TASK PROMPT:
Go to the line below containing "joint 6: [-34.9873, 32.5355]" and print exactly from there through the line containing "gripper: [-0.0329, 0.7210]", both included. Print nothing else.

=== Section Start ===

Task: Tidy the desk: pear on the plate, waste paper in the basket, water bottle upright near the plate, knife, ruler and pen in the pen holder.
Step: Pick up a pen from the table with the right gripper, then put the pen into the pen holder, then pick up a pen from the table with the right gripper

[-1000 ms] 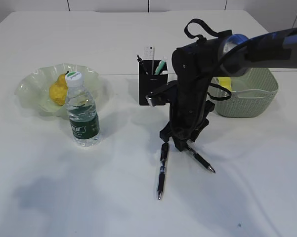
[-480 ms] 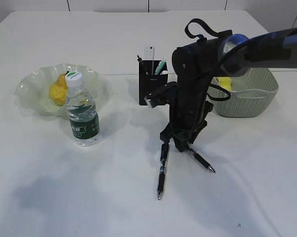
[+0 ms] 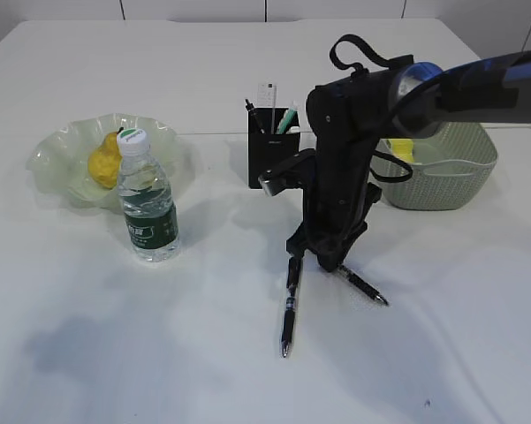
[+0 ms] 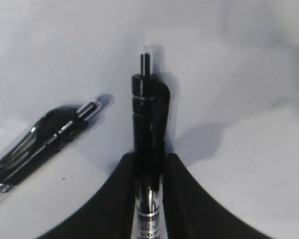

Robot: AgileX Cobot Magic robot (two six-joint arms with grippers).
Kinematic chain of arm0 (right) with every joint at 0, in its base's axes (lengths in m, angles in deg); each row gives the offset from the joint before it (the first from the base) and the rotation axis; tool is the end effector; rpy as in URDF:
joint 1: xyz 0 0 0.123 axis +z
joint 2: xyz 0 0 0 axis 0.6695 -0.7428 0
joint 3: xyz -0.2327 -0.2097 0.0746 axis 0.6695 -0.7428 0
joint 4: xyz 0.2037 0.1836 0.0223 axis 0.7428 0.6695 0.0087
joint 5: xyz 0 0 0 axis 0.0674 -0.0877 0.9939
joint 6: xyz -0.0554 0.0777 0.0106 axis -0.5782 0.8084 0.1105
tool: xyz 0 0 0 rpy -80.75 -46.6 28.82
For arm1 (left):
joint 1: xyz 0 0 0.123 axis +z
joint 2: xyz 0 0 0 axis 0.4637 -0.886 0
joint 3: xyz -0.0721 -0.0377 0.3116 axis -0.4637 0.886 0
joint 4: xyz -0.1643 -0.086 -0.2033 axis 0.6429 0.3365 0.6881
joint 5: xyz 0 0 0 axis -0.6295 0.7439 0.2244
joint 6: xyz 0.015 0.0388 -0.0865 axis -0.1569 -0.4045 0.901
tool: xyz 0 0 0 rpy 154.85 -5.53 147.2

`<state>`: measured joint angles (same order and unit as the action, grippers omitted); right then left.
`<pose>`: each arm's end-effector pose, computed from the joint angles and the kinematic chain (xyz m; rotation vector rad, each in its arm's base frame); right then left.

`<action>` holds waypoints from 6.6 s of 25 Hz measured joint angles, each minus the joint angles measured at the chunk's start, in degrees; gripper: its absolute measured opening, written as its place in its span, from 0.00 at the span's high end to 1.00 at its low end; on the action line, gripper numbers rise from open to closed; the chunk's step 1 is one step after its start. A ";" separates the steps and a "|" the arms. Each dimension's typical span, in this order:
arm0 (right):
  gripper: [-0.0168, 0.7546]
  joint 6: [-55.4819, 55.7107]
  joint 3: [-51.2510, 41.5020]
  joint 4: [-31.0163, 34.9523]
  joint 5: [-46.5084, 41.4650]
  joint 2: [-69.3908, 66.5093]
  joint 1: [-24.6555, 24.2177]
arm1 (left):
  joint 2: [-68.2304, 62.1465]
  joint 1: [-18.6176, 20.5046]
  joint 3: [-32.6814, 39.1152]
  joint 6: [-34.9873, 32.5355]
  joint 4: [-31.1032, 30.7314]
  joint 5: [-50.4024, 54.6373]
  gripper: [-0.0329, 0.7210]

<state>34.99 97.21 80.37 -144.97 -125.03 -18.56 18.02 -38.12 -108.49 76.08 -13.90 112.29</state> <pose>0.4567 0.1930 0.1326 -0.9938 2.9514 -0.0753 0.1518 -0.0330 0.2877 0.0909 2.5334 -0.1880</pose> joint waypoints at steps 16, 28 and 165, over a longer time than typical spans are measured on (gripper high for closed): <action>0.88 -0.12 -0.01 2.25 -1.52 1.34 0.00 | 0.00 0.00 0.00 0.00 0.00 0.01 0.36; 0.88 -1.74 -0.01 8.27 -0.21 12.02 -1.59 | 0.00 0.00 0.00 0.00 0.00 0.01 0.36; 0.48 42.70 7.92 6.95 -8.58 -0.64 4.49 | 0.00 0.00 0.00 0.00 -2.35 -0.42 0.36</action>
<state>77.70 105.13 87.32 -153.56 -125.66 -14.07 18.02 -38.12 -108.49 76.08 -16.25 111.87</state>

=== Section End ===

WRITTEN RESPONSE:
  joint 6: [-34.9873, 32.5355]
  joint 4: [-31.1032, 30.7314]
  joint 5: [-50.4024, 54.6373]
  gripper: [-0.0329, 0.7210]

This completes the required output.